• Work to complete: Whenever a line in this data holds the word "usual", report that line in full.

• The data:
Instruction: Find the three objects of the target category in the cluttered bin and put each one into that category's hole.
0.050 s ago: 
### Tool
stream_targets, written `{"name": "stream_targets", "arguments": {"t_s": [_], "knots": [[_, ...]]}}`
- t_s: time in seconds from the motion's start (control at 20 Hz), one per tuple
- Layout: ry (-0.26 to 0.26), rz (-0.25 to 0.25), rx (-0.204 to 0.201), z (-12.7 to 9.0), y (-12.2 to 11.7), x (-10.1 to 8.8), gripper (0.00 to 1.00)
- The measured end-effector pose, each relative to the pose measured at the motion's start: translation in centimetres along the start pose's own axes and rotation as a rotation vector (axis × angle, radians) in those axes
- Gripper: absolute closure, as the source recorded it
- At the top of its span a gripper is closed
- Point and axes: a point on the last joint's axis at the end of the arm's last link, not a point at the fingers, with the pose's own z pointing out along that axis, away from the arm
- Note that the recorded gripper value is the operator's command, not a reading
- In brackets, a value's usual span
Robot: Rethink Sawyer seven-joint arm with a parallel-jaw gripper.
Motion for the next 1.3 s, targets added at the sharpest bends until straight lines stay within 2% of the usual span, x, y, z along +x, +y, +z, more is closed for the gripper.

• Output:
- In brackets, a value's usual span
Motion for the next 1.3 s, targets added at the sharpest bends until straight lines stay within 2% of the usual span, x, y, z along +x, +y, +z, more is closed for the gripper.

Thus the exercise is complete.